Thursday, October 22nd, 2020
water damage

Once it strikes inside a home, water damage waits for no one. In scientific terms, water is classified as the “universal solvent.” For good reason: it penetrates, dissolves, and deteriorates more substances than any liquid on earth. The damage that occurs due to the influx of water inside a home isn’t a self-limiting event. It’s an active, ongoing process that keeps on keeping on as time passes.

Certified by the Institute of Inspection, Cleaning, and Restoration Certification (IICRC), professional water damage recovery services are available 24/7 365 days a year to intervene and stop the steadily worsening process of water damage, and then begin remediation immediately. Here are some examples of why rapid response and proven techniques are critical to minimizing water damage losses.  

  • From the very first minutes of an incident, water spreads, seeping under baseboards and into adjoining rooms. Since water always flows downward, if an event occurs on an upper level, water will soon penetrate ceilings into rooms below, as well.
  • Absorbent building materials are early casualties. Drywall is permeable and highly absorbent. Just a few inches of pooling water on a floor may be absorbed as far as two feet upward into drywall. Soaked drywall swells and loses structural integrity and may collapse at any time. Insulation inside exterior wall voids may become saturated and require replacement, too.  
  • Flooring exposed to pooling water soon begins deteriorating. Common glued wood laminate flooring disintegrates quickly and is typically unsalvageable. Hardwood floors absorb water more slowly but begin to warp or buckle within 24 hours after water damage, requiring replacement or expensive repair.
  • After 48 hours, dormant mold spores in hidden areas are activated water damage. Growing mold begins proliferating throughout the house, releasing airborne reproductive spores that spread contamination. A mold-contaminated house presents severe health hazards to individuals with mold sensitivity.
  • As water penetrates deeper into the structure, household systems are at risk. In most cases, electrical wiring that has been contacted by water no longer meets safety code standards and must be replaced. Outlets and circuit breakers are also ruined. HVAC ductwork may become flooded and retain water.

Sewage Cleanup: Not Your Typical Water Damage Situation

Thursday, October 15th, 2020
Sewage Cleanup

No matter how much you may know about water damage inside a house, sewage cleanup is different. Most everything about a standard water damage incident becomes more urgent, more complex, and more hazardous when the source is a backed-up sewer line. Raw sewage—appropriately called “black water” by water damage professionals—is teeming with toxic bacteria and viruses that can turn formerly clean, safe indoor living spaces into a contaminated danger zone. From guidelines of the U.S. Environmental Protection Agency down to local health department recommendations, the informed consensus is that sewage cleanup inside a house is definitely not an appropriate do-it-yourself project.   
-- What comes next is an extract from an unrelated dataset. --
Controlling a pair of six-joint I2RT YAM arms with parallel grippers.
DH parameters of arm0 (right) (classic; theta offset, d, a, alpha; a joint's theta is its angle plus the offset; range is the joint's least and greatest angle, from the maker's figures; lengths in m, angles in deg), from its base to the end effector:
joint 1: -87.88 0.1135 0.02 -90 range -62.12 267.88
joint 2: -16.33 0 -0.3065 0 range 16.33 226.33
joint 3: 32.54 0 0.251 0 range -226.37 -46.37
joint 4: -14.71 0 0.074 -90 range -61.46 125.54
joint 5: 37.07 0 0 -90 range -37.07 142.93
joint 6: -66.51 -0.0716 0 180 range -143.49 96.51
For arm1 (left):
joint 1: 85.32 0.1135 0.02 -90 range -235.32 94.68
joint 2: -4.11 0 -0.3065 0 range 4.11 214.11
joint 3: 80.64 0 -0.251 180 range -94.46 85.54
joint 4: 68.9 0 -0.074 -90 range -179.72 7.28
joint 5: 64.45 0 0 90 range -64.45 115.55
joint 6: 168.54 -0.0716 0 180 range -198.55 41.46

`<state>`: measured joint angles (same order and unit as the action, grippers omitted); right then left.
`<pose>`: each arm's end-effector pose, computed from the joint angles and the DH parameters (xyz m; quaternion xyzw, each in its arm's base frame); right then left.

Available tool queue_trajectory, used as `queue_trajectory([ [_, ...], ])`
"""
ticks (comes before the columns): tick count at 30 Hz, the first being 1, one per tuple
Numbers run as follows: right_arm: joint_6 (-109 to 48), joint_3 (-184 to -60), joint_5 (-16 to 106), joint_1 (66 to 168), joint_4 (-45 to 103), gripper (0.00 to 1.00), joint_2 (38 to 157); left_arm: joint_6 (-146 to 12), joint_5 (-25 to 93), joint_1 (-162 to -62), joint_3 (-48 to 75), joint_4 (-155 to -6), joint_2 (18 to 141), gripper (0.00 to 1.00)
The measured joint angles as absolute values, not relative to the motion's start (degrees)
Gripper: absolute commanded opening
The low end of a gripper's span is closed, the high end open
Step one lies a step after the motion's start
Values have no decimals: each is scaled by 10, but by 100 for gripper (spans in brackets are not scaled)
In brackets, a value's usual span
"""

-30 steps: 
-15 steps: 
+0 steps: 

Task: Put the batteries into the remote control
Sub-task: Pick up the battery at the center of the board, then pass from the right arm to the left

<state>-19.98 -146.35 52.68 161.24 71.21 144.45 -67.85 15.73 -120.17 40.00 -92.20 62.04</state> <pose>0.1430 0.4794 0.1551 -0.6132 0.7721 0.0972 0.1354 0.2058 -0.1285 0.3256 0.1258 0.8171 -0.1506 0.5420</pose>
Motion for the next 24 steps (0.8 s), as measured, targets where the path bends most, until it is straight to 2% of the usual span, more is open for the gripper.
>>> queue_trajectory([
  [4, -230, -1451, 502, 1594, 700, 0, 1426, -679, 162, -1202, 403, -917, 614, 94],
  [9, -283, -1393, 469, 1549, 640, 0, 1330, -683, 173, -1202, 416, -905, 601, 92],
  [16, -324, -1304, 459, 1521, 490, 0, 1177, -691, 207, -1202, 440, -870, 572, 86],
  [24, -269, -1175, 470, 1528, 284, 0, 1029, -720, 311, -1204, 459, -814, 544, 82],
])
Rapid response by professionals certified by the Institute of Inspection, Cleaning, and Restoration (IICRC) and specially equipped for sewage cleanup is critical. Delay can be dangerous as airborne pathogens released by raw sewage rapidly spread infection throughout the premises. After an initial survey to determine the scope of contamination, the process of sewage cleanup generally follows this sequence: 

  • Absorbent materials or objects contacted by sewage are non-salvageable and must be disposed of. These include carpets and padding, mattresses, upholstered furniture, curtains, wet books, and papers, etc. Clothes, towels, and linens can usually be retained for cleaning and disinfection.
  • Porous structural components that have absorbed wastewater cannot be decontaminated and must also be removed: saturated drywall, baseboard trim, paneling, insulation inside walls, and similar materials. If standing black water has penetrated below flooring, the flooring material may also require removal during sewage cleanup.
  • Any remaining wastewater must be removed from structural spaces utilizing pumps and extractors, if necessary. The solid or semi-solid waste matter often present in sewage has to be removed manually, securely bagged, and disposed of according to EPA and/or local regulations.
  • Non-porous surfaces such as hard floors are scrubbed and then treated with EPA-specified disinfectants.  
  • High-volume air movers and dehumidifiers are run continuously to fully dry the premises as rapidly as possible. This is often followed by a second application of disinfectants and deodorants to affected surfaces.
  • New structural materials are installed to replace contaminated material removed during the cleanup procedure.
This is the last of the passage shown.